- [EXERCISE]: Return each line below holding the string "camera".

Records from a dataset

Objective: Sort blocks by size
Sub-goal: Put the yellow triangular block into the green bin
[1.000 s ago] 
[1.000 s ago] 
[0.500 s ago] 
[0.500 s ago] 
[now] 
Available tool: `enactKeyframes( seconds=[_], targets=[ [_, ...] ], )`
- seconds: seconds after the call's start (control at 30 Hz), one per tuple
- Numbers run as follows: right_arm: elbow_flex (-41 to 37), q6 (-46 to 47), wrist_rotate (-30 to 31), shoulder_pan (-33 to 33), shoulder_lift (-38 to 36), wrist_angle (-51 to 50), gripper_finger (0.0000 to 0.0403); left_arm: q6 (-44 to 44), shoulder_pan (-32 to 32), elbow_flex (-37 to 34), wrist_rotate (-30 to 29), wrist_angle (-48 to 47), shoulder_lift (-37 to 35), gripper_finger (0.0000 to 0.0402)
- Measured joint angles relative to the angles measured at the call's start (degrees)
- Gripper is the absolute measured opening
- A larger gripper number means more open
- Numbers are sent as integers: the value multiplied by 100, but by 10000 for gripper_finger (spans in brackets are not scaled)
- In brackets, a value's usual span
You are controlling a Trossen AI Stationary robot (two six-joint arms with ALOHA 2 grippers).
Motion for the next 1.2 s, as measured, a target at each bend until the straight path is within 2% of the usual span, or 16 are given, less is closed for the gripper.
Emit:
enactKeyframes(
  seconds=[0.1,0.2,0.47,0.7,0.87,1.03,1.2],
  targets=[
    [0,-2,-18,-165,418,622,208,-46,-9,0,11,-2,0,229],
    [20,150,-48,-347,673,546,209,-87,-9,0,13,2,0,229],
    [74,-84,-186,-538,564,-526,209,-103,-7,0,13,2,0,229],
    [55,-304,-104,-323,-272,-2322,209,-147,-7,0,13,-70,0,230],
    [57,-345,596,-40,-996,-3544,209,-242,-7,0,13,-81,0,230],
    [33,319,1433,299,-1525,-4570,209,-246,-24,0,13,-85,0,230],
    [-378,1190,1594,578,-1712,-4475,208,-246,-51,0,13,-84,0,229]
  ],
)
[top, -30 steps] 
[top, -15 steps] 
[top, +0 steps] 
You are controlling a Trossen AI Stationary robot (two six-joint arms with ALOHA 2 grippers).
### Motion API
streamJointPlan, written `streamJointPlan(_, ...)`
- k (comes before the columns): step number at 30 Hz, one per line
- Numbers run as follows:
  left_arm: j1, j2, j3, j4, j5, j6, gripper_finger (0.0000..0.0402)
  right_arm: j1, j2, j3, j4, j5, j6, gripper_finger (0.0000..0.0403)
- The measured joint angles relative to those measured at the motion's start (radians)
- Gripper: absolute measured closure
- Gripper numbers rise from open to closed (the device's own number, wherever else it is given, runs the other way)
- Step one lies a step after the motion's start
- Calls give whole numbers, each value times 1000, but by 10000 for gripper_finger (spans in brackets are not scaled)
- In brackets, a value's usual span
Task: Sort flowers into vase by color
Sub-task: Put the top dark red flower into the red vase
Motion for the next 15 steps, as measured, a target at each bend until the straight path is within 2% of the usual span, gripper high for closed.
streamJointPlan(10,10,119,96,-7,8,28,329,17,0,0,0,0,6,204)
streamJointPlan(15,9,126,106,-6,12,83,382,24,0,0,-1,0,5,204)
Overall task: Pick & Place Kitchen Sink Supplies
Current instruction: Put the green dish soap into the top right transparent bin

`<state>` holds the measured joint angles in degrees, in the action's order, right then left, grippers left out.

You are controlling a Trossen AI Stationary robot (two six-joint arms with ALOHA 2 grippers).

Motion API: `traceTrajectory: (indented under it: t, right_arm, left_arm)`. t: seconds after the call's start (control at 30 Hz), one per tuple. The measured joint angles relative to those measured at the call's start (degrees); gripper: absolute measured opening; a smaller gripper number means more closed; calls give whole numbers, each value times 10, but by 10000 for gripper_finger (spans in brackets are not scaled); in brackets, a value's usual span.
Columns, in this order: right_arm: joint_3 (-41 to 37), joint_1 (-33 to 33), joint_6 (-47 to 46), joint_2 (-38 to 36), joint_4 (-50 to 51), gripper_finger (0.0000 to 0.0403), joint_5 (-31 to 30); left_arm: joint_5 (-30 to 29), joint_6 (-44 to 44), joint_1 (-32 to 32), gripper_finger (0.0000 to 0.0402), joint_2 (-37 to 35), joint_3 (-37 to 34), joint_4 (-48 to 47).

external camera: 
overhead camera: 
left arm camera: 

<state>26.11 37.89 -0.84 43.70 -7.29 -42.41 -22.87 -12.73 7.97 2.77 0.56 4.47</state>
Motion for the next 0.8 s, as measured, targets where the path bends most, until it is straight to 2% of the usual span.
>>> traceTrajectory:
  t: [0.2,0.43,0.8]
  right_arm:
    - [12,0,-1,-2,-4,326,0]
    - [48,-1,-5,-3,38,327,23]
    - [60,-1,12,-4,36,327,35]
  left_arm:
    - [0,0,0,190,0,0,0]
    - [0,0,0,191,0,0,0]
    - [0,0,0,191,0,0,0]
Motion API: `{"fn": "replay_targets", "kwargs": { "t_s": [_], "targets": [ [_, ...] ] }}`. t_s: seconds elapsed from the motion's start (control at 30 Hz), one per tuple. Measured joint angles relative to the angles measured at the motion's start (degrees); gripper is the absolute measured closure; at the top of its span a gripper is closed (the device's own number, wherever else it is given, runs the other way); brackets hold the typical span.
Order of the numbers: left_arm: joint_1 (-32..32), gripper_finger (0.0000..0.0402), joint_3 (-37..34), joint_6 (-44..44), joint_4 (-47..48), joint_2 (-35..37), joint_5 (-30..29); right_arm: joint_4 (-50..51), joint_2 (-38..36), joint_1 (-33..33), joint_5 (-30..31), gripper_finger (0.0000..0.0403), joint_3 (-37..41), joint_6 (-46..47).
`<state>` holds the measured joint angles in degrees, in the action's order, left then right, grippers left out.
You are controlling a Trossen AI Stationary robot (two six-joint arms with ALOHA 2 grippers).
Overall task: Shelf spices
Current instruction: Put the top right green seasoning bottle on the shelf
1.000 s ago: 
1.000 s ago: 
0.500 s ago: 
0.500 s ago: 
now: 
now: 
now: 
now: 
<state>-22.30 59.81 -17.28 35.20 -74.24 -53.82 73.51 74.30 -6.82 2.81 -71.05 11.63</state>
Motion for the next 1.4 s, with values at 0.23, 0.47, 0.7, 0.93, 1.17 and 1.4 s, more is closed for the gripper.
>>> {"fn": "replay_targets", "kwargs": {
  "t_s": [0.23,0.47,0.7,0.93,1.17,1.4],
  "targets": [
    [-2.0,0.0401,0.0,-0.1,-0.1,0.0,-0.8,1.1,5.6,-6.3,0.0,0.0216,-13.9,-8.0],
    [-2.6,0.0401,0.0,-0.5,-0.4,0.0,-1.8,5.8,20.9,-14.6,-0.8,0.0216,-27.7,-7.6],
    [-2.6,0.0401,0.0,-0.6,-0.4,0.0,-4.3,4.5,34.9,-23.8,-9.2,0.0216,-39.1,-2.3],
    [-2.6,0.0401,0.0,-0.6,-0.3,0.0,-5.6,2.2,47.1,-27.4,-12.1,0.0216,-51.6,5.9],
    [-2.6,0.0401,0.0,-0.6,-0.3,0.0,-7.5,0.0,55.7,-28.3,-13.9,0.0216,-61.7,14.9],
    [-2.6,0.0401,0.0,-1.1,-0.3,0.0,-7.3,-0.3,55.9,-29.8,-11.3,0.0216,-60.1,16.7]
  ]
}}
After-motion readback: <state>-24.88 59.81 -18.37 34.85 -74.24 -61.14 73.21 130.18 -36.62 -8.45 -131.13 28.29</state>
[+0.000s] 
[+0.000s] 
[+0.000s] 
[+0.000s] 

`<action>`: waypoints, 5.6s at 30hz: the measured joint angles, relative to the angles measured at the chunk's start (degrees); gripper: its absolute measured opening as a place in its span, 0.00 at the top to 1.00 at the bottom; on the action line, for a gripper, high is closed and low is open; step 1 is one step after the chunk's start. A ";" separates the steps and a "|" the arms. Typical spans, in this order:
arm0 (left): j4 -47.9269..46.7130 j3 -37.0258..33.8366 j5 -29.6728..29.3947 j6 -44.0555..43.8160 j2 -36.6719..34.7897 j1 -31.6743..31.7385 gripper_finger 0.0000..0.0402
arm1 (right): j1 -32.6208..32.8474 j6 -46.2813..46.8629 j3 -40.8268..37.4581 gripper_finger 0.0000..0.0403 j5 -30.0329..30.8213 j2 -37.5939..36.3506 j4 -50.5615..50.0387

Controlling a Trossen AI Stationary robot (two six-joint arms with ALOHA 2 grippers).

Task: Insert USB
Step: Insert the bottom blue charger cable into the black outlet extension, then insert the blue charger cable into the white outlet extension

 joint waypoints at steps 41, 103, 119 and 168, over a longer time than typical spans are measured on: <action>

- [ANSWER TO THIS PROBLEM]:
external camera: 
overhead camera: 
left arm camera: 

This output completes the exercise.